Mit dem Nigerianer fällt nun auch der vierte Kopf einer Nationalmannschaft für die WM in Südafrika aus, der sein Geld beim FC Chelsea verdient. Zuvor mussten bereits Michael Ballack, Ghanas Michael Essien und Didier Drogba von der Elfenbeiküste ihre Teilnahme verletzungsbedingt absagen.
Bereits gestern sprachen wir angesichts der Verletzung von Didier Drogba vom Chelsea-Fluch, der anscheinend über der WM in Südafrika liegt. Nun fällt mit dem Nigerianer Jon Obi Mikel ein weiterer Star der “Blues” aus. Der Mittelfeldspieler galt als Schlüsselspieler der nigerianischen Nationalelf. Nachdem schon der Deutsche Michael Ballack, der Ivorer Didier Drogba, der Portugiese Jose Bosingwa und der Ghanaer Michael Essien die Teilnahme an der Weltmeisterschaft in Südafrika verletzungsbedingt absagen mussten, gesellt sich nun der Star der “Supereagles” hinzu. Er muss aufgrund einer nicht auskurierten Knieverletzung passen und schmälert die Hoffnungen Nigerias auf ein Überstehen der Vorrunde enorm.
Spekuliert werden darf nun ob die Verletzungsanfälligkeit der Chelsea-Spieler reines Pech oder Resultat von Überbelastung oder falschem Training sein kann. Fakt ist, dass englische Top-Teams im Allgemeinen sehr viele Spiele während einer Saison haben. Teilweise weit über 60 Pflichtspiele in Premier-League, zwei nationale Cups und die Champions-League fordern den Spielern alles ab und eine vernünftige Regenerationsphase ist hierbei enorm wichtig.

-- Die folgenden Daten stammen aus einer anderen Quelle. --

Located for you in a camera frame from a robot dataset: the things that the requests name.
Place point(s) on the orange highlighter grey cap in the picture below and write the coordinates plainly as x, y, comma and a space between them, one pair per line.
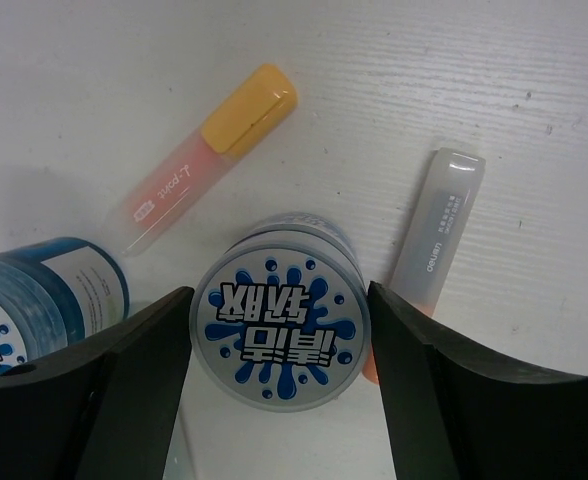
441, 211

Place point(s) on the blue white round jar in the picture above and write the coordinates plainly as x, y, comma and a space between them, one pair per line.
54, 294
281, 322

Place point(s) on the pink highlighter yellow cap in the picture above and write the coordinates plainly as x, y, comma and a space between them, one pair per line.
248, 115

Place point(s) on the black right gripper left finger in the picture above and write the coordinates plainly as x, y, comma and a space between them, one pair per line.
103, 408

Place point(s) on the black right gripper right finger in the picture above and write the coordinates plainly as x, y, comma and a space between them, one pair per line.
456, 409

Hoffen wir nun, dass dieser Fluch mit Jon Obi Mikel ein abschließendes Ende gefunden hat. Die WM wird schon genug unter den bisherigen Ausfällen leiden und einem wahren Fußballfan blutet das Herz, wenn gerade bei dieser ersten WM auf dem schwarzen Kontinent so viele afrikanische Stars fehlen werden.